→ Task requirements
Return exactly the lines of the entries, from the one with "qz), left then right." to the last.

====== Dataset content

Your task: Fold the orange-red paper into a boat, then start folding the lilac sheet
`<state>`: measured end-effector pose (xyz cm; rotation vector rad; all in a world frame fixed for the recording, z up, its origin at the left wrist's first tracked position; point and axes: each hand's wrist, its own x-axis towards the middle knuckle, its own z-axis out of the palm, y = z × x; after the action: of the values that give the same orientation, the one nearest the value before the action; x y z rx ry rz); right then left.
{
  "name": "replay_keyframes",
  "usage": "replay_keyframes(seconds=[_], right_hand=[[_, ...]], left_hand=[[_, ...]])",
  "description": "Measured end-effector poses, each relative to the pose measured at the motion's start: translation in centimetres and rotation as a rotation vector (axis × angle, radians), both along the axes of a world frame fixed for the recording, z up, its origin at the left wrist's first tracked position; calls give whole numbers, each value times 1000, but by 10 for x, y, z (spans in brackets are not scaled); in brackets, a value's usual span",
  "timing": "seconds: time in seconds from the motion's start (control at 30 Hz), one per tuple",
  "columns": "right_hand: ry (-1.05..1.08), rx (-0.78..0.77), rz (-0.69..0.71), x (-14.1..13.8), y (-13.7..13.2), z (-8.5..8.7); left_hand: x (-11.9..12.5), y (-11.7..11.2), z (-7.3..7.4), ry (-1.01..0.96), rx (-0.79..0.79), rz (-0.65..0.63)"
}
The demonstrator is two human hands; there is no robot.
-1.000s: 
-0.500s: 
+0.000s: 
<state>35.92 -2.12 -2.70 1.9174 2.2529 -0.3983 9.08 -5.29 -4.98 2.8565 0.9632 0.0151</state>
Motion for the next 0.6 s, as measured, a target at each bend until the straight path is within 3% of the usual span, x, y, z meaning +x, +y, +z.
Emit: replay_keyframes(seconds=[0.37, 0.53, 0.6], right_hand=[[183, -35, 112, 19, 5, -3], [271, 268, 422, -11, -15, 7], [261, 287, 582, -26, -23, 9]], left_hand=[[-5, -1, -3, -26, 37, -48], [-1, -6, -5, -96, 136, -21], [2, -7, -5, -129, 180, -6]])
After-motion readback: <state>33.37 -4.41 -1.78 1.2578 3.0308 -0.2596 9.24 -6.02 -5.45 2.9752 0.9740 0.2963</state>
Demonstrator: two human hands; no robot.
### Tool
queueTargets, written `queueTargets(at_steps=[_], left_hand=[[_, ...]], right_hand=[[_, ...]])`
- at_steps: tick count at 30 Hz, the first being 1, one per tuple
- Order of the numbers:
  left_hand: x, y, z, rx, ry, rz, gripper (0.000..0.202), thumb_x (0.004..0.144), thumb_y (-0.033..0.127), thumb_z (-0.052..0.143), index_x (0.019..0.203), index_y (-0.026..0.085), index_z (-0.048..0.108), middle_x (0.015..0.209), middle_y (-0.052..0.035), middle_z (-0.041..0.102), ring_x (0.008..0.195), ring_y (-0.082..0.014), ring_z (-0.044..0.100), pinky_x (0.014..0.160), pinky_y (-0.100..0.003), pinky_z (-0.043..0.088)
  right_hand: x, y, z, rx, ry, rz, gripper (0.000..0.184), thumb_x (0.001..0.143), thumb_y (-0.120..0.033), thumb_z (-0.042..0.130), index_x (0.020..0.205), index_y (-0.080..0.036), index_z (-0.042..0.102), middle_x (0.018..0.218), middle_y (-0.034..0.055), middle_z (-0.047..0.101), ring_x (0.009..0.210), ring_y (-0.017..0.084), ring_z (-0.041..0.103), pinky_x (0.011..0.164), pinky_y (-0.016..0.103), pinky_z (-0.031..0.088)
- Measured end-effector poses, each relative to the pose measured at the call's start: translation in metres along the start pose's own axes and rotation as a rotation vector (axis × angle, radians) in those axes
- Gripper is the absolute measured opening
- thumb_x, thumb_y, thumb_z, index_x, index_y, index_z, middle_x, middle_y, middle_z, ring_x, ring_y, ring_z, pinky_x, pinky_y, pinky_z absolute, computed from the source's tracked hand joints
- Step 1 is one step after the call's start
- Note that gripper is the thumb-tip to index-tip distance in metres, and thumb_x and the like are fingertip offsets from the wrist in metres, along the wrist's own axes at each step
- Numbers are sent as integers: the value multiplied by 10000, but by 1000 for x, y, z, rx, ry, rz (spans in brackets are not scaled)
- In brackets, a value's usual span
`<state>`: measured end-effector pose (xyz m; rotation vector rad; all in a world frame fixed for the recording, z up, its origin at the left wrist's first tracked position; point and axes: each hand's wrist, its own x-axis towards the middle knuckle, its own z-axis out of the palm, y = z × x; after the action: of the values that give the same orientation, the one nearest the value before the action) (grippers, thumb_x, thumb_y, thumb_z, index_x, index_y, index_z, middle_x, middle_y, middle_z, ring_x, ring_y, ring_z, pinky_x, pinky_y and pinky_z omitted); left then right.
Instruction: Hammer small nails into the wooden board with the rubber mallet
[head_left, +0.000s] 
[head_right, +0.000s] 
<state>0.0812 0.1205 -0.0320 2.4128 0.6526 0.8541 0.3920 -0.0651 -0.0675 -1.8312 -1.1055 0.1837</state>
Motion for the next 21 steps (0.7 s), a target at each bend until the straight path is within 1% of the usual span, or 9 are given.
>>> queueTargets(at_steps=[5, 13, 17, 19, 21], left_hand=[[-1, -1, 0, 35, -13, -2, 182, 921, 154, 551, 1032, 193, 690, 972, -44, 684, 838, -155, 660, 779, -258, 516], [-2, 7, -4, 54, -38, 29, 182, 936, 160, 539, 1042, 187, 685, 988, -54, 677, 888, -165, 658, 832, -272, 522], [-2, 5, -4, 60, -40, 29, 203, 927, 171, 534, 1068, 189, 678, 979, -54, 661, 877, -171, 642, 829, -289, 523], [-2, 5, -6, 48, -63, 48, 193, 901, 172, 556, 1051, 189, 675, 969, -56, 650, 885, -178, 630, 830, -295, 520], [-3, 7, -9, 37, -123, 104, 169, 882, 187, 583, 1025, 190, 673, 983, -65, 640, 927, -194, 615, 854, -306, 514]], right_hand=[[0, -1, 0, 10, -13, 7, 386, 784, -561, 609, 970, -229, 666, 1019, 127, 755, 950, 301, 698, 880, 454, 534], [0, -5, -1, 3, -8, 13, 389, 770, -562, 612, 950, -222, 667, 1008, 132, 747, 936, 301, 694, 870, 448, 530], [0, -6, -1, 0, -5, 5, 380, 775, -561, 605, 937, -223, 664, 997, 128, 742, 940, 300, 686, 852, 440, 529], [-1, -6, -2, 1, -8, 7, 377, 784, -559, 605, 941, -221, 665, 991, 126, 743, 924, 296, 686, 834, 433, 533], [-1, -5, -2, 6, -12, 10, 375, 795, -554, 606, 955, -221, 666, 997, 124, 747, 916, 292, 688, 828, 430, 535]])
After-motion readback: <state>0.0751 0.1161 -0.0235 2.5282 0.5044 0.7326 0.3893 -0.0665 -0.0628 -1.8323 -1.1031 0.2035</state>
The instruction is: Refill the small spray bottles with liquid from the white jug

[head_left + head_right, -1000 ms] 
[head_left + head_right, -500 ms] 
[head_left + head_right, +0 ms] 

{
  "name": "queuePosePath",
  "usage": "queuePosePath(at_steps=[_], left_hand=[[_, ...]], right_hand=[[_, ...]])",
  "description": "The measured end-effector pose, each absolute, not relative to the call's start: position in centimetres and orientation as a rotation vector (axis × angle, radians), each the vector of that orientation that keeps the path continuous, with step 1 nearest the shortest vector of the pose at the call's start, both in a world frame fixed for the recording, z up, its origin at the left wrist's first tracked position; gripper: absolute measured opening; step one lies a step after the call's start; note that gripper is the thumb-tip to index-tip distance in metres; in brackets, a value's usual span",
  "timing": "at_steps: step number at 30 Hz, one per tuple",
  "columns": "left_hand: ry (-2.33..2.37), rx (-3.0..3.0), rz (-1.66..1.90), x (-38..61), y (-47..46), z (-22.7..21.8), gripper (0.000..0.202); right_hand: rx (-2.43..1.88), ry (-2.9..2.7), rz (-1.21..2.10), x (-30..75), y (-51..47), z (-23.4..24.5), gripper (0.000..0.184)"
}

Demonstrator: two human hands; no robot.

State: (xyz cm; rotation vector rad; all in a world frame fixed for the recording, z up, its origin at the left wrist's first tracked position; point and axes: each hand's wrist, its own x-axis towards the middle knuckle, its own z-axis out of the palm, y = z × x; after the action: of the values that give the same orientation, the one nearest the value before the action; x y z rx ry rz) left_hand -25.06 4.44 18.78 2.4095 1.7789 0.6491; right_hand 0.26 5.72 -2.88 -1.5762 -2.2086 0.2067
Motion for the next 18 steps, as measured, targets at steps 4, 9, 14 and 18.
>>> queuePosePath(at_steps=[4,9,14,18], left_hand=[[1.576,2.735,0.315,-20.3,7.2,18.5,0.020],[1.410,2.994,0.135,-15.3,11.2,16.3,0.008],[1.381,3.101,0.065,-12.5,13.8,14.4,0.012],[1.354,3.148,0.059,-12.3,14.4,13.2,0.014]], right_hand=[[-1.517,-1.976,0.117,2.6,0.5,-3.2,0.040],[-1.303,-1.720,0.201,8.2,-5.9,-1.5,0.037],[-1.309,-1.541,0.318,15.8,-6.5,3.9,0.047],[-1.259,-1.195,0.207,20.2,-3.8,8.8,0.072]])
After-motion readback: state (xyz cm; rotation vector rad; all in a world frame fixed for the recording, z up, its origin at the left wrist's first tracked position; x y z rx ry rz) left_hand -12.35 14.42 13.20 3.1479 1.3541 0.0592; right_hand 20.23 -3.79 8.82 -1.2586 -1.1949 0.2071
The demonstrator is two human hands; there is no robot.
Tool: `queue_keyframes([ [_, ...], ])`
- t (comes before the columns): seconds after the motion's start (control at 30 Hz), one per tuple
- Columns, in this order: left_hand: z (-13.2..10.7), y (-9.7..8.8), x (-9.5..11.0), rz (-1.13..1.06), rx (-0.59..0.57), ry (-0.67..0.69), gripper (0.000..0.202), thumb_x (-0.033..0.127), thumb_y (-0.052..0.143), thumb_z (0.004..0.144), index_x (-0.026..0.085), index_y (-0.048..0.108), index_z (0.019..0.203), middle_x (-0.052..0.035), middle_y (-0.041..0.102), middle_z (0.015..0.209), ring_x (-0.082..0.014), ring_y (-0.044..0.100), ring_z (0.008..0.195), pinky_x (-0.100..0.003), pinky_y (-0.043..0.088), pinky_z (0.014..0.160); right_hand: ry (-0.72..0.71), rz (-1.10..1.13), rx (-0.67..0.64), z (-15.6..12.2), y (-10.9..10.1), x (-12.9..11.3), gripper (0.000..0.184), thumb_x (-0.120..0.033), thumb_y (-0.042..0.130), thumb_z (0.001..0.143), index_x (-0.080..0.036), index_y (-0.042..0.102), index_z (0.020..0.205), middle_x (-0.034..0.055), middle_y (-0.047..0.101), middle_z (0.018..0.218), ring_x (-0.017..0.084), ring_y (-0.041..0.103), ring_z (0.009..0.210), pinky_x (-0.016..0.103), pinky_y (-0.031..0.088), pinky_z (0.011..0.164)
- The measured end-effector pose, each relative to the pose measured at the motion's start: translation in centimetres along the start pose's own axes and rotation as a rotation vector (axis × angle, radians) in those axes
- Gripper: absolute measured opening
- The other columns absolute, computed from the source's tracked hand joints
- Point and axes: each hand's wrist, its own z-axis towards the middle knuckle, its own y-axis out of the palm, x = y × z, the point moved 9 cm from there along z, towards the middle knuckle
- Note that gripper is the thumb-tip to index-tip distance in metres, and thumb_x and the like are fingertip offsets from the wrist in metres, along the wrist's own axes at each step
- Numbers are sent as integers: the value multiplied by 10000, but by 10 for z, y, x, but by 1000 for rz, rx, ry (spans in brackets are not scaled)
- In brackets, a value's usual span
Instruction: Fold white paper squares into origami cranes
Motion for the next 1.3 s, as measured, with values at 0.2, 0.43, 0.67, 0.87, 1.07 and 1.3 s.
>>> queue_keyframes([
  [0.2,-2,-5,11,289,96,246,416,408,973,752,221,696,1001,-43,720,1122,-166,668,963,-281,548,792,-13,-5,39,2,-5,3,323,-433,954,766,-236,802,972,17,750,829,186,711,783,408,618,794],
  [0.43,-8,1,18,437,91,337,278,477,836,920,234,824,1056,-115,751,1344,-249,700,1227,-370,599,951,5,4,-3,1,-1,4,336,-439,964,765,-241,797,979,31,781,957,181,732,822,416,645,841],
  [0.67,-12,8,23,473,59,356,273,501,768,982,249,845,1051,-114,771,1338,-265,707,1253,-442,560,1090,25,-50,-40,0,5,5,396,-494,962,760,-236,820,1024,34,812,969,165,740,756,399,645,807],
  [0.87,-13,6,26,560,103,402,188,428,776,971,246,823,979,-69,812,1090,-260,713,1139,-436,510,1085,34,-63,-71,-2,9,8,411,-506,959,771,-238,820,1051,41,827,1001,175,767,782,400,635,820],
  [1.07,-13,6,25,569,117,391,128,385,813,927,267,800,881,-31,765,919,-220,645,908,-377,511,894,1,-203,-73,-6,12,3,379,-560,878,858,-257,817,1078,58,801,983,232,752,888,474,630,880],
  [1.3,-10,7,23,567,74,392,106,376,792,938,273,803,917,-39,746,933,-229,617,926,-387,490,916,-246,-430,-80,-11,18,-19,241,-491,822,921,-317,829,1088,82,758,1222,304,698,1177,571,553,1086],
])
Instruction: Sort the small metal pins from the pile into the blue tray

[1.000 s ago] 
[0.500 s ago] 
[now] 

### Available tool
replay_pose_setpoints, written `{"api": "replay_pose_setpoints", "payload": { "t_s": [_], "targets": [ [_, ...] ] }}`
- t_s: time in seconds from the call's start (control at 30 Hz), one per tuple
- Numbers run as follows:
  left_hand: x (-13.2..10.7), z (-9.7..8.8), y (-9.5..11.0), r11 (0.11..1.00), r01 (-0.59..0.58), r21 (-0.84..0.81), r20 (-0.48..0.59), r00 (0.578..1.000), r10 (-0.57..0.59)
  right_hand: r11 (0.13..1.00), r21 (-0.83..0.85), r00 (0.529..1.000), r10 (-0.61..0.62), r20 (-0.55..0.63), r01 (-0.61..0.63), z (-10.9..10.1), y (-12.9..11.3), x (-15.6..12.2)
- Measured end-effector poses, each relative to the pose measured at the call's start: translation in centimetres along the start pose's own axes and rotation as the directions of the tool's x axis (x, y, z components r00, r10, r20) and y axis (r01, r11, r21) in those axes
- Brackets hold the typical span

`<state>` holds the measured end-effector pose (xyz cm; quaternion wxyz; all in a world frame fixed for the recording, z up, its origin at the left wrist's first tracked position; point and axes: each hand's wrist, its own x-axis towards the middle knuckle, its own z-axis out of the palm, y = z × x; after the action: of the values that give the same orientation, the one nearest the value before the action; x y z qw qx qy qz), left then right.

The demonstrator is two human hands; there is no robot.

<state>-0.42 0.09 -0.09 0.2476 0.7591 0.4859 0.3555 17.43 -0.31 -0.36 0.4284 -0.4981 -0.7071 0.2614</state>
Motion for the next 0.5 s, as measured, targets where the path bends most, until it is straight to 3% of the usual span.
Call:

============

→ Exercise response
`<state>` holds the measured end-effector pose (xyz cm; quaternion wxyz; all in a world frame fixed for the recording, z up, its origin at the left wrist's first tracked position; point and axes: each hand's wrist, its own x-axis towards the middle knuckle, its own z-axis out of the palm, y = z × x; after the action: of the values that give the same orientation, the one nearest the value before the action; x y z qw qx qy qz), left then right.

The demonstrator is two human hands; there is no robot.

<state>-0.42 0.09 -0.09 0.2476 0.7591 0.4859 0.3555 17.43 -0.31 -0.36 0.4284 -0.4981 -0.7071 0.2614</state>
Motion for the next 0.5 s, as measured, targets where the path bends most, until it is straight to 3% of the usual span.
Call:

What has been written here completes the answer.